No, Watson would only want "refined and sensitive" in a wife because he needed those traits to complement something in him. Sensitive to his special needs and refined in her attitudes to something in Watson's character. He needed a wife who would understand.

And in Victorian England, a wife who "will understand," could mean a couple of things. One, that his war wound, that mixed-up thing of shoulder or Achilles tendon, or both, had taken out his manhood as well, and that he couldn't produce children. Or, two, that it was not a wound that kept him from performing husbandly duties, but a lack of interest in said duties. And you can follow that thread where you will.

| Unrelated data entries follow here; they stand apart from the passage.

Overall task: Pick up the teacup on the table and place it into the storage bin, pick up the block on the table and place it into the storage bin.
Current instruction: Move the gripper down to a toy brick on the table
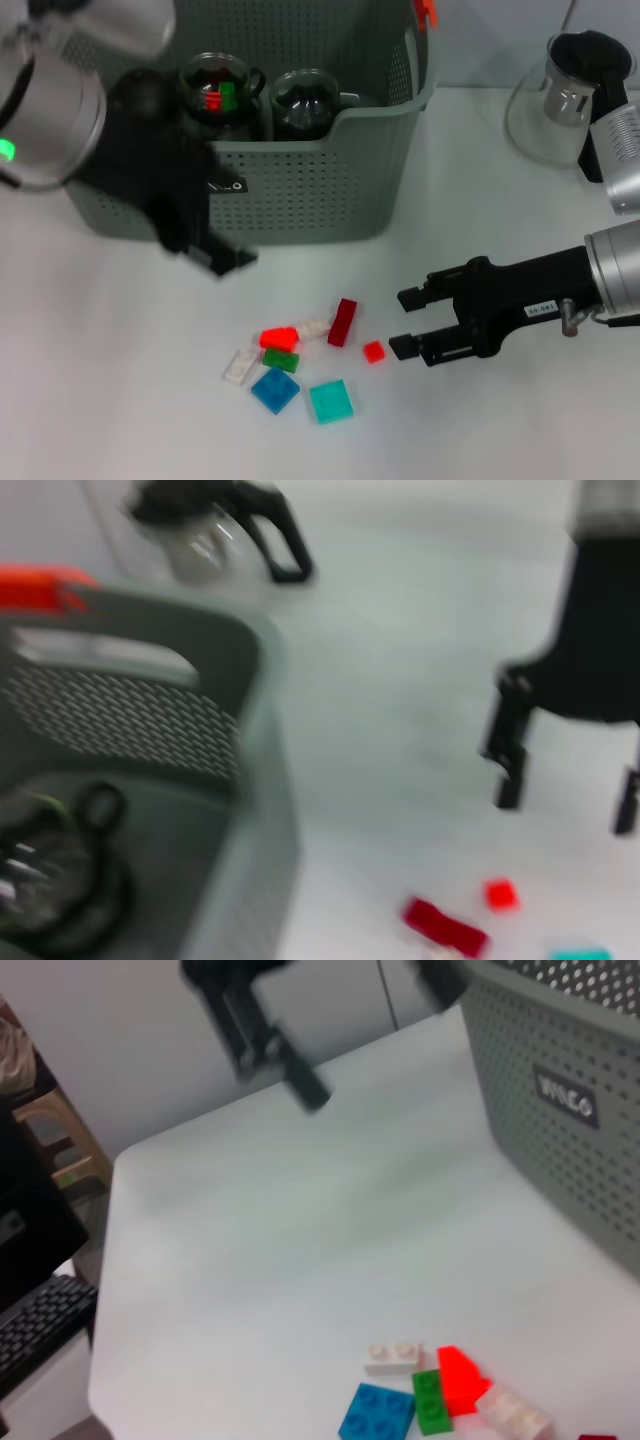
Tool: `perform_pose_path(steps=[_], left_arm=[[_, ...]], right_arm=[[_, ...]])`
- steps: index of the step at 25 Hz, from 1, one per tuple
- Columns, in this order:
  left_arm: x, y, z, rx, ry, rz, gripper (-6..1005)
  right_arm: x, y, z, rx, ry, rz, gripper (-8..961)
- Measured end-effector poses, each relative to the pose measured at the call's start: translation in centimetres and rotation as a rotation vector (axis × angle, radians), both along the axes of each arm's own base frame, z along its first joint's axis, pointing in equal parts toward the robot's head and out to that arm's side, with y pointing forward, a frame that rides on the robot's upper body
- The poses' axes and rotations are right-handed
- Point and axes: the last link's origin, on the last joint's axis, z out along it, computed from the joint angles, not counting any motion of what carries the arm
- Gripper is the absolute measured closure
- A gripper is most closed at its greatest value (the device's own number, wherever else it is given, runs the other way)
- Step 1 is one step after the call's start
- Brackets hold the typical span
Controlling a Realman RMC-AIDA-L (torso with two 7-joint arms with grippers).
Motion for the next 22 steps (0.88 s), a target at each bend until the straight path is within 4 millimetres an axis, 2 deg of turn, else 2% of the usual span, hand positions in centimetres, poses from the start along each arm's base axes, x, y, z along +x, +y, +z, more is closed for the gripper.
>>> perform_pose_path(steps=[2,7,12,17,22], left_arm=[[-1.1,-1.2,-0.8,-0.052,0.031,-0.001,138],[-3.3,-2.2,-2.4,-0.130,0.082,-0.049,138],[-4.2,-1.6,-3.6,-0.141,0.145,-0.131,139],[-5.4,-1.0,-6.0,-0.199,0.300,-0.218,139],[-5.0,-0.6,-7.5,-0.250,0.362,-0.309,139]], right_arm=[[0.0,-0.1,0.0,-0.012,-0.005,0.004,240],[-0.2,0.0,0.0,-0.023,-0.009,-0.007,239],[-0.8,0.2,-0.1,-0.038,-0.011,-0.038,239],[-1.3,0.5,-0.4,-0.039,-0.005,-0.067,240],[-1.7,0.6,-0.5,-0.043,-0.001,-0.096,240]])
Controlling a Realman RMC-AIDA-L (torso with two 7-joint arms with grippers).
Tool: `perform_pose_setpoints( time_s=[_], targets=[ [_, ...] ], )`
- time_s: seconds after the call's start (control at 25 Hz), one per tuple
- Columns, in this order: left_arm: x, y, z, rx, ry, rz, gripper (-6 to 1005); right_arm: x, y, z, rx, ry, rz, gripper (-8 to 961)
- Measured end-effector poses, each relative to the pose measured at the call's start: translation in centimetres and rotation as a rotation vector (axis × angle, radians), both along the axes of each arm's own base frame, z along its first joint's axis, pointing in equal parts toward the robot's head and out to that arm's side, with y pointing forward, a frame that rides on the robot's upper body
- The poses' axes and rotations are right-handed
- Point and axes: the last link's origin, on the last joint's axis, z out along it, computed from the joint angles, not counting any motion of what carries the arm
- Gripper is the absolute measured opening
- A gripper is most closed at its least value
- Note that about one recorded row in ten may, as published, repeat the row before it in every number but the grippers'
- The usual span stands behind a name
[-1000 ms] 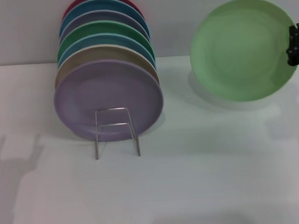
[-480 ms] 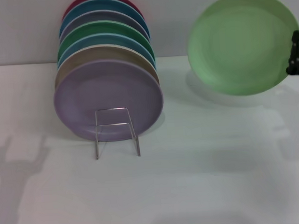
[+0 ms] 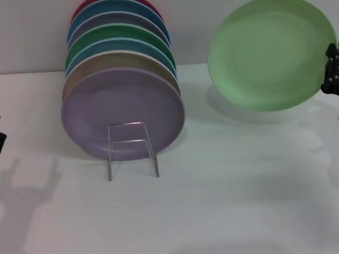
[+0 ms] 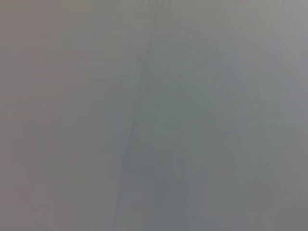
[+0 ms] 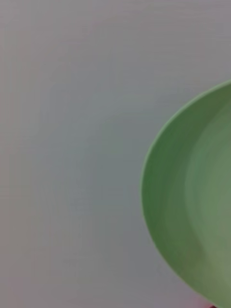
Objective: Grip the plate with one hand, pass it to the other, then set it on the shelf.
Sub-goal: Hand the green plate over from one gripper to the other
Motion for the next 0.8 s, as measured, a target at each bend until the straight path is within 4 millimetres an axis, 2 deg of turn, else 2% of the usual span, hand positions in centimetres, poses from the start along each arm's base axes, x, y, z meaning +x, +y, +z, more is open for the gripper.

The fact that Watson asked Mary Morstan to marry him based on a "promise" that she didn't actually make, a potential that he just saw when he looked at her, could be the very real reason why we never hear the name "Mary" again in reference to his wife after that proposal was made and accepted. Perhaps Mary Morstan was not all that her looks promised she'd be. You can't judge a book by its cover-that-reads-like-it's-all-Sherlock-Holmes-and-then-is-half-anti-Mormon-propaganda . . . oh, wait, that was the other one.

We love Watson's Victorian prose, its elegance, its colour (spelled with a "u" of course), but, man, sometimes you wish he would just come out and say exactly what he means. (Or not, as that's where the fun is.)